Exercise requirements:
Starting at the line that contains "Could you please mark the region of the **black left", copy every line through the end of the listing below exactly, and copy nothing else.

Data excerpts:

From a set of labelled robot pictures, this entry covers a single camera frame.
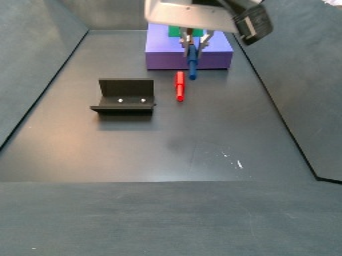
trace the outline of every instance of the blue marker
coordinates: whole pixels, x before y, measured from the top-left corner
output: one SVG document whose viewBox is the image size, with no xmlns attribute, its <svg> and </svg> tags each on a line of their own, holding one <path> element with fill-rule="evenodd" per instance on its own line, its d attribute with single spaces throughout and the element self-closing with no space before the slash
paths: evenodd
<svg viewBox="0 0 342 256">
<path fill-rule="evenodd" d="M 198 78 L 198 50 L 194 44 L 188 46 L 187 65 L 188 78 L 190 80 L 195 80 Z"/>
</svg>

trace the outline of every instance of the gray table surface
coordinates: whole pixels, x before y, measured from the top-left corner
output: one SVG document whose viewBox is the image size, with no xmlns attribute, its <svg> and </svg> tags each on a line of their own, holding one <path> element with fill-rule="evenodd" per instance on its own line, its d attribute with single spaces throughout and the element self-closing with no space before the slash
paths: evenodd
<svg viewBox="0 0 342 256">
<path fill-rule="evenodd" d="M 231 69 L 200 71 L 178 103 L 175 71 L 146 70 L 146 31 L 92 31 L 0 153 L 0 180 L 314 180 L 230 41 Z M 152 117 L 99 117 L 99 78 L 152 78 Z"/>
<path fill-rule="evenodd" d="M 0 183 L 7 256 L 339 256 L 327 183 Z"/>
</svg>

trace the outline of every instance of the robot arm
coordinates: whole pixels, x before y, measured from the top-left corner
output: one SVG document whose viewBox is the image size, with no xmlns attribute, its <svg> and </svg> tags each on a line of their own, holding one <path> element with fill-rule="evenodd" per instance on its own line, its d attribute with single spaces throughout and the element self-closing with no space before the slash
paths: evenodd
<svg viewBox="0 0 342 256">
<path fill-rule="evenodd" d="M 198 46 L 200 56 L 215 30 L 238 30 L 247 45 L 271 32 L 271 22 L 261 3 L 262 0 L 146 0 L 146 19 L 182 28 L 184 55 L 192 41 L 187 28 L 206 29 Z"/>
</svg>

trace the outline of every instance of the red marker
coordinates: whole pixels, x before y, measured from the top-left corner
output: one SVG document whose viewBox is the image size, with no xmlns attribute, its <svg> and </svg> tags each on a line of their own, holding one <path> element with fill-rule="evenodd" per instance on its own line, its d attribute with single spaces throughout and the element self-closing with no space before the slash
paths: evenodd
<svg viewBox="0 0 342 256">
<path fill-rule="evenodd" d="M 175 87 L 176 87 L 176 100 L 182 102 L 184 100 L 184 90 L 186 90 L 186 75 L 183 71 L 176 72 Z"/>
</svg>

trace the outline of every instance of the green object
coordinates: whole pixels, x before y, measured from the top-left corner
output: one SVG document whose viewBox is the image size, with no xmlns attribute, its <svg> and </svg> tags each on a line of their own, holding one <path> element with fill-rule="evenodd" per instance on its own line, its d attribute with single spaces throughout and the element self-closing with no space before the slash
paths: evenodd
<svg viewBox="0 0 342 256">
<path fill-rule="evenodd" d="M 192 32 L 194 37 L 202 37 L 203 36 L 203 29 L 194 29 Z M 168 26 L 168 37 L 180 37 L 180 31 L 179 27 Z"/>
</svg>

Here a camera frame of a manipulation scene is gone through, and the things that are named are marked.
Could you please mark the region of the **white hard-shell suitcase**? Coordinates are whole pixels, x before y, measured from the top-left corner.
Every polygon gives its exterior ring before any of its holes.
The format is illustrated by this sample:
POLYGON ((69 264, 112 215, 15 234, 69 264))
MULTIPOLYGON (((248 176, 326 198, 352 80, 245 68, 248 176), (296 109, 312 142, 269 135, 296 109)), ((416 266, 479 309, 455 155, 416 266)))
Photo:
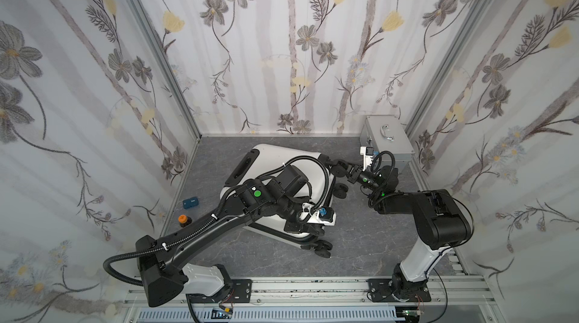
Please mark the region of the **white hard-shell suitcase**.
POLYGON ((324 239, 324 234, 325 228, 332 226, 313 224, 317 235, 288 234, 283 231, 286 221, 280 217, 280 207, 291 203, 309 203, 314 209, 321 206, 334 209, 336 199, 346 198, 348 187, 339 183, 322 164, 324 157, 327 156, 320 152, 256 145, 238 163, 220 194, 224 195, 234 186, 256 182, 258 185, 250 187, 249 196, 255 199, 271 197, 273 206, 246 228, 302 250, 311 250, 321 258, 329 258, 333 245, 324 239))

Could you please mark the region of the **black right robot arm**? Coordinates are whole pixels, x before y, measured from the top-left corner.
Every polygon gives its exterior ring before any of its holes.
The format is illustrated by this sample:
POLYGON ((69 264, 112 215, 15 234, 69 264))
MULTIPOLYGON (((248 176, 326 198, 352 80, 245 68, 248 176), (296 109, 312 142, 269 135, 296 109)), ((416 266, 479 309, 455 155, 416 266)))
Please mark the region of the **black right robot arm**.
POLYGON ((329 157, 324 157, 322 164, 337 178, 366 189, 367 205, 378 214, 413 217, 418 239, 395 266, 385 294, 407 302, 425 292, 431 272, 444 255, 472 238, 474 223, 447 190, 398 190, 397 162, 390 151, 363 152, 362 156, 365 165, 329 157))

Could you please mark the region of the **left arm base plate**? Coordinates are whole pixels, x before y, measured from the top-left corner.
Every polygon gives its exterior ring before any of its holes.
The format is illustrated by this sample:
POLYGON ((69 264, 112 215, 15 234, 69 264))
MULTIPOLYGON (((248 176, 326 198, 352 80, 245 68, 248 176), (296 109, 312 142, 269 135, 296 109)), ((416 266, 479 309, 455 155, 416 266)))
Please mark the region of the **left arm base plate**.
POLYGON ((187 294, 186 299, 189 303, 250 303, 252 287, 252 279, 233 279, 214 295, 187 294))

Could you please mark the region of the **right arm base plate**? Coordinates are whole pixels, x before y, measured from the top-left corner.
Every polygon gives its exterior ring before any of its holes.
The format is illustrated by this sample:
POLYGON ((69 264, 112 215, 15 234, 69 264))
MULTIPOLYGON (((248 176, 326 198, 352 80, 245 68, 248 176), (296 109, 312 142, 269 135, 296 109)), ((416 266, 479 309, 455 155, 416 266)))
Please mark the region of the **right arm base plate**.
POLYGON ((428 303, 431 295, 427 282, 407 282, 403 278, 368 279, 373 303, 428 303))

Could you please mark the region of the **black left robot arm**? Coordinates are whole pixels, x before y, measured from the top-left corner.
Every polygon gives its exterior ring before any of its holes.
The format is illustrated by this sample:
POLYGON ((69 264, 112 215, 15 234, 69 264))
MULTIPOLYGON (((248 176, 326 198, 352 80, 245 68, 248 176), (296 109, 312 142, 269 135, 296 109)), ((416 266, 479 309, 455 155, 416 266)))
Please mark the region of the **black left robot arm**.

Solution to this problem:
Could you please mark the region of the **black left robot arm**? Coordinates are whole pixels, x before y, measured from the top-left corner.
Every polygon gives its exterior ring before any of its holes.
The format is illustrated by this sample:
POLYGON ((69 264, 112 215, 15 234, 69 264))
MULTIPOLYGON (((248 176, 326 198, 352 80, 245 68, 248 176), (296 109, 312 142, 269 135, 296 109)), ((416 266, 479 309, 455 155, 416 266)))
Please mark the region of the **black left robot arm**.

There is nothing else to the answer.